Consider sand casting of a cube of edge length $a$. A cylindrical riser is placed at the top of the casting. Assume solidification time, $t_s \propto V/A$, where $V$ is the volume and $A$ is the total surface area dissipating heat. If the top of the riser is insulated, which of the following radius/radii of riser is/are acceptable?

• A. $\frac{a}{3}$
• B. $\frac{a}{2}$
• C. $\frac{a}{4}$
• D. $\frac{a}{6}$

Hint:

A riser works only if it solidifies slower than the casting. To ensure this, choose a riser with a higher $V/A$ ratio than the casting.

Answer 1

The Correct Option is A, B

For directional solidification, the riser must freeze after the casting. According to Chvorinov’s rule, solidification time is proportional to the ratio $V/A$, where $V$ is volume and $A$ is surface area dissipating heat.
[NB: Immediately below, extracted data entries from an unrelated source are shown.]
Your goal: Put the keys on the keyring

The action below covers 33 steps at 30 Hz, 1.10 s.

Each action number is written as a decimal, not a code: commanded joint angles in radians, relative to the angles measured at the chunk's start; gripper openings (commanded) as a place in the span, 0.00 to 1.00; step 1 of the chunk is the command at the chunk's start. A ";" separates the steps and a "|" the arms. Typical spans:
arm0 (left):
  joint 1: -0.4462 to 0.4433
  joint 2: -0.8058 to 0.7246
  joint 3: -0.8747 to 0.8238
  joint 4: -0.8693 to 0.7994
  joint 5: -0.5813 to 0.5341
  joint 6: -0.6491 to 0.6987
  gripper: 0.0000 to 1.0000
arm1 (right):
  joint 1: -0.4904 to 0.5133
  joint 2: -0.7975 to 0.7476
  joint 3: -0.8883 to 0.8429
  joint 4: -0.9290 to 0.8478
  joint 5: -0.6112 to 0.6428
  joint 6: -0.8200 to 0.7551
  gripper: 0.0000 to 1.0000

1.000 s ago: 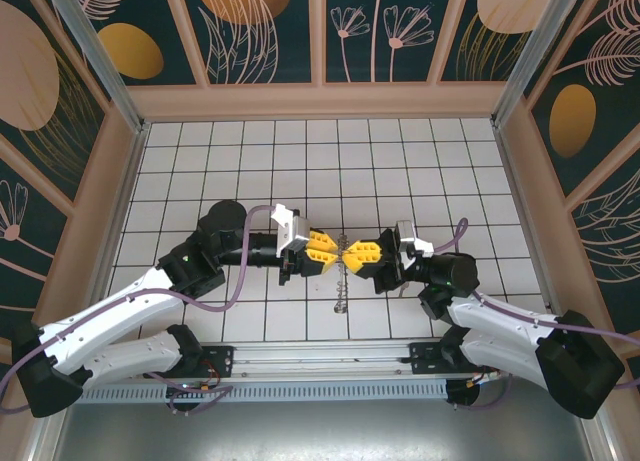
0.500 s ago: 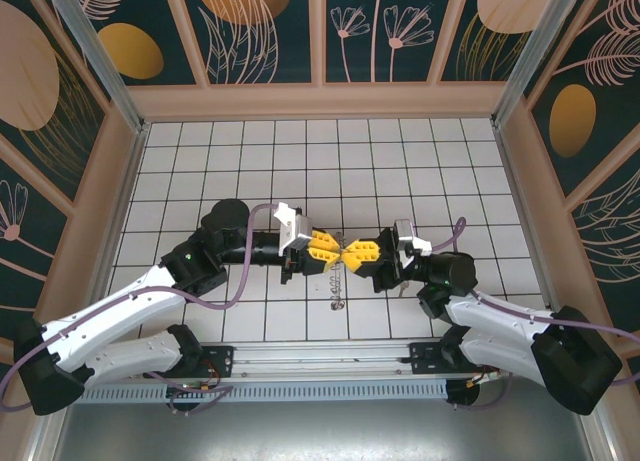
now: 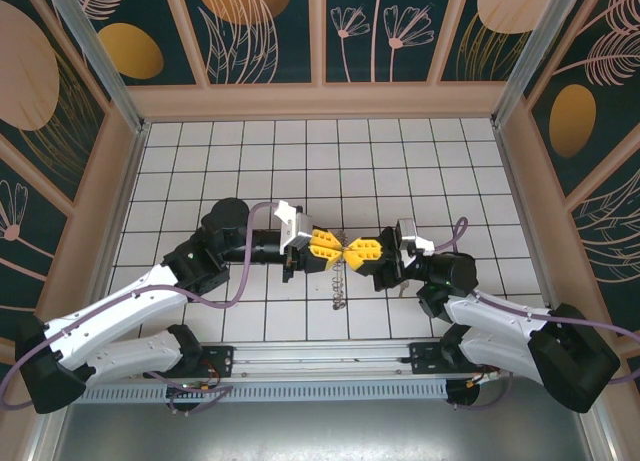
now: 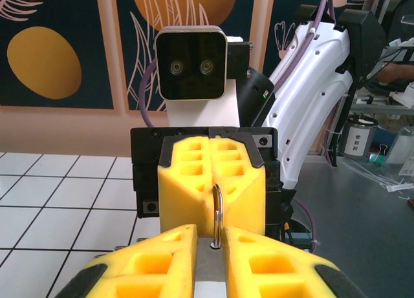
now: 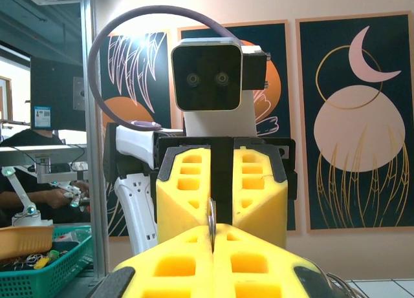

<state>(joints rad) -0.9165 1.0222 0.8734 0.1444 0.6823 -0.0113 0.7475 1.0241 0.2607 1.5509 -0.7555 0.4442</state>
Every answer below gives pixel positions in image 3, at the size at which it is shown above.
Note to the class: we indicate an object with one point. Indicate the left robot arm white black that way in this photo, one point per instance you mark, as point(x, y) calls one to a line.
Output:
point(115, 311)

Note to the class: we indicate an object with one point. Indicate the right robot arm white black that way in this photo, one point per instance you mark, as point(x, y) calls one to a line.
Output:
point(490, 313)

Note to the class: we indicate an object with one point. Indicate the grey metal sheet panel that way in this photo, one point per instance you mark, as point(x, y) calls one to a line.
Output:
point(320, 433)

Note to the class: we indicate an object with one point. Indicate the aluminium table edge rail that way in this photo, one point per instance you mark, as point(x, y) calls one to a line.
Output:
point(523, 206)
point(114, 236)

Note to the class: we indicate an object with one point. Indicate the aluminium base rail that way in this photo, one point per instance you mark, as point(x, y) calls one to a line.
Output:
point(310, 359)

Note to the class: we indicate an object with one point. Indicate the aluminium frame post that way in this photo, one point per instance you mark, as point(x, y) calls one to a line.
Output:
point(533, 56)
point(97, 56)

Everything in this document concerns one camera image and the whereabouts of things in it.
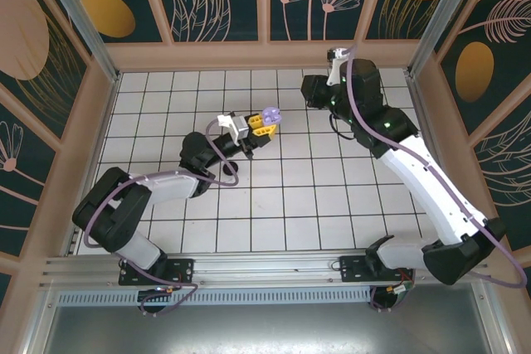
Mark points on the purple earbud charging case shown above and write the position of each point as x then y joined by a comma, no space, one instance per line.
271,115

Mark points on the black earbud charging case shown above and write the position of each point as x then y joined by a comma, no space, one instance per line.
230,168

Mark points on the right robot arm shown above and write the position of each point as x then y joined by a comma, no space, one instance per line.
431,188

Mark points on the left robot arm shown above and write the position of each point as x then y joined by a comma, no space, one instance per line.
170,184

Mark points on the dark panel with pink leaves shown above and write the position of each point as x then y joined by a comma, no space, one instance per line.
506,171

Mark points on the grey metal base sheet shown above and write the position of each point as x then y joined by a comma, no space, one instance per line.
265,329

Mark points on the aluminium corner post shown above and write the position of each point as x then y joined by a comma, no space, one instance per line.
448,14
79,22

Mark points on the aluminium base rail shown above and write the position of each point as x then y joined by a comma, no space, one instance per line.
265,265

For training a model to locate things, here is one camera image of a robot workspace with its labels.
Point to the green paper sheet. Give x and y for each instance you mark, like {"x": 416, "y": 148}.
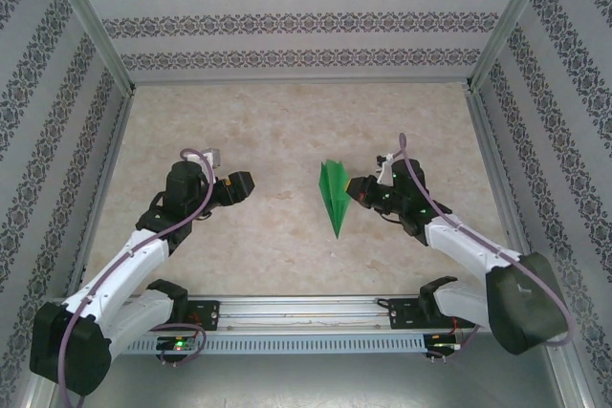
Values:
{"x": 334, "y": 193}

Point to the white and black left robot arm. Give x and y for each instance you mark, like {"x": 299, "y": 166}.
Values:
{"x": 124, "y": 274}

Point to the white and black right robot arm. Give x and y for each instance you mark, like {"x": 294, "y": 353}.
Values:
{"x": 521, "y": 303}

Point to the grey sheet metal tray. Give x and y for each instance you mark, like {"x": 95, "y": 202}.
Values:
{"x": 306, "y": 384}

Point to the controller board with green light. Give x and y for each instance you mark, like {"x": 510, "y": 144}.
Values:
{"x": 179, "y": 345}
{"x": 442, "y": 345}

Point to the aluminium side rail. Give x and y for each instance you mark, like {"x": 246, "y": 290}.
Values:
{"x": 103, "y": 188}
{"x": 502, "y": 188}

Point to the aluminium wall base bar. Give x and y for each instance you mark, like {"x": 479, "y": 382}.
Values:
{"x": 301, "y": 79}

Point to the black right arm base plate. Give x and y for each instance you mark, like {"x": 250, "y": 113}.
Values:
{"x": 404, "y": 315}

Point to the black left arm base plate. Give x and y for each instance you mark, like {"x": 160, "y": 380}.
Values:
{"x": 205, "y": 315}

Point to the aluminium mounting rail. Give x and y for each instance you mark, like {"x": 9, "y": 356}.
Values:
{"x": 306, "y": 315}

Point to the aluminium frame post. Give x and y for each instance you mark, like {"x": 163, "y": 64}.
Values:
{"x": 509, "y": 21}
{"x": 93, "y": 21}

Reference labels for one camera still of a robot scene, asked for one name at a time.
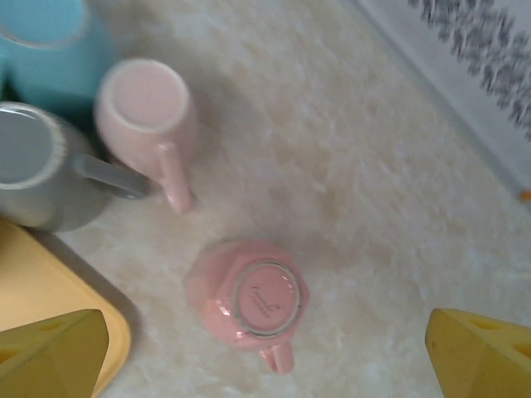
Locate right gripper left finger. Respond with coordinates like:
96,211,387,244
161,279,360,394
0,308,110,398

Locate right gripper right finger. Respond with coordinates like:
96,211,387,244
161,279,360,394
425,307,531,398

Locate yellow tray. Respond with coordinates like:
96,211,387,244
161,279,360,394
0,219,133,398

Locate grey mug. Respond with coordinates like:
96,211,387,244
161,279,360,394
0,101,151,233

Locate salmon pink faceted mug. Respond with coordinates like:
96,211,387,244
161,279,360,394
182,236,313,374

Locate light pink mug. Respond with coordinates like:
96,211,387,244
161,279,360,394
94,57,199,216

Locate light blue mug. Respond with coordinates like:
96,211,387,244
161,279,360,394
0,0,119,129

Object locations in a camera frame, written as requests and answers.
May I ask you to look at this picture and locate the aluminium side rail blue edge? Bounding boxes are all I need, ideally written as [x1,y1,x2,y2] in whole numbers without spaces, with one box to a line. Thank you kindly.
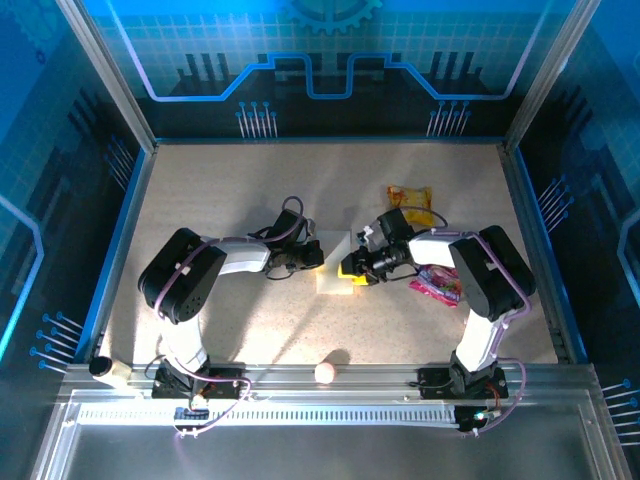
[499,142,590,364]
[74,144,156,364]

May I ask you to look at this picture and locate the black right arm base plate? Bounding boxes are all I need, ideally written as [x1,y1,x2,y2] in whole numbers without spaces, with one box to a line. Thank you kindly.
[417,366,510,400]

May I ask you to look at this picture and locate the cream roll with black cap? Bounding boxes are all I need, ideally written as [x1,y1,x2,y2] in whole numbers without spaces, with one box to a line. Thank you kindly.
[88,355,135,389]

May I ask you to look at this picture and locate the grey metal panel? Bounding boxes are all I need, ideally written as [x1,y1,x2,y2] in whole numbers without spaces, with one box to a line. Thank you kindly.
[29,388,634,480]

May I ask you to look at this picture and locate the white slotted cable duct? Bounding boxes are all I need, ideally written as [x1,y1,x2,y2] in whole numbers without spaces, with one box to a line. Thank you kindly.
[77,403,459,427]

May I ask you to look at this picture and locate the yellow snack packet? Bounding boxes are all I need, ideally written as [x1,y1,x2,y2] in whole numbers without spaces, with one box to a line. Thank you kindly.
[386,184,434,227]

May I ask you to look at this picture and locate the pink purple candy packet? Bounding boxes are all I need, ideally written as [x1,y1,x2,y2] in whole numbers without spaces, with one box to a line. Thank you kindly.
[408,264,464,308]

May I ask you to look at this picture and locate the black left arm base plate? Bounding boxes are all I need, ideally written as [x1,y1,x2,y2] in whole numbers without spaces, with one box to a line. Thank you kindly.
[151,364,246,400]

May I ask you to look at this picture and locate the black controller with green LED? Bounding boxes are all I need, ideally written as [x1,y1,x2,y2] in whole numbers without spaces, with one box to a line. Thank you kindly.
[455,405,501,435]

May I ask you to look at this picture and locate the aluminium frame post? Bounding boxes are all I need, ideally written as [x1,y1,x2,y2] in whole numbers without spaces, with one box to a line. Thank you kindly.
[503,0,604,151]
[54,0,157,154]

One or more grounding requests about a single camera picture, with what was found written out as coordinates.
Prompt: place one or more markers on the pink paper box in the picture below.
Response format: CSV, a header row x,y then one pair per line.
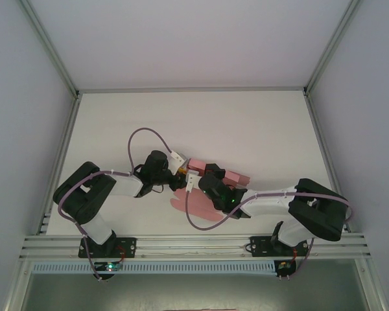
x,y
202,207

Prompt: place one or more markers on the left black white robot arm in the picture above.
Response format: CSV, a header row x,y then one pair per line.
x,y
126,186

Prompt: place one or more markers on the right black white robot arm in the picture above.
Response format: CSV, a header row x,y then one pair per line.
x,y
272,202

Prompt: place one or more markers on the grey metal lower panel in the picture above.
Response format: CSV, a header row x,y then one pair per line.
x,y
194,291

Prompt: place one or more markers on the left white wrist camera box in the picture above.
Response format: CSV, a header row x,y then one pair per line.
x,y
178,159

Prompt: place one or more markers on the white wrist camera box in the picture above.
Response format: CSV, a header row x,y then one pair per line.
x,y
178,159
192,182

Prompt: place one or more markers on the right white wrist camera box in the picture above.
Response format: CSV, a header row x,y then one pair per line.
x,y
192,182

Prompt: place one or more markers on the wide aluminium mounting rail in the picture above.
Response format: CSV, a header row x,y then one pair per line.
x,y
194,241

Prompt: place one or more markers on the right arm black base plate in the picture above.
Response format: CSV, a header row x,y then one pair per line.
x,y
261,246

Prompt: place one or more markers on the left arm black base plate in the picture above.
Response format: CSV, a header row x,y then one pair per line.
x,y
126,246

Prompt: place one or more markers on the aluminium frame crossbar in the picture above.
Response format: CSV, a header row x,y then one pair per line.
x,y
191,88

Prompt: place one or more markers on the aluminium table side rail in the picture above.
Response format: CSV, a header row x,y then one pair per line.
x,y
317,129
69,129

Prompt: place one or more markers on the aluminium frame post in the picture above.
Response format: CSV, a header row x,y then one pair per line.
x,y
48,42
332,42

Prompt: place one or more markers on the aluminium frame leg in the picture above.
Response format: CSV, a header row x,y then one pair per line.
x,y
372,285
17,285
A larger $V/A$ means slower cooling.
Step 1: $V/A$ for the cube.
The cube of edge $a$ has: \[ V_c = a^3,\quad A_c = 6a^2 \Rightarrow \frac{V_c}{A_c} = \frac{a}{6}. \]
Step 2: Compare with cylindrical riser.
For an insulated top, only side and bottom areas radiate heat. A riser with larger radius increases volume faster than area, giving higher $V/A$. Options $\frac{a}{3}$ and $\frac{a}{2}$ provide a sufficiently larger $V/A$ than the cube, ensuring they solidify later.
Thus acceptable riser radii are $(A)$ and $(B)$.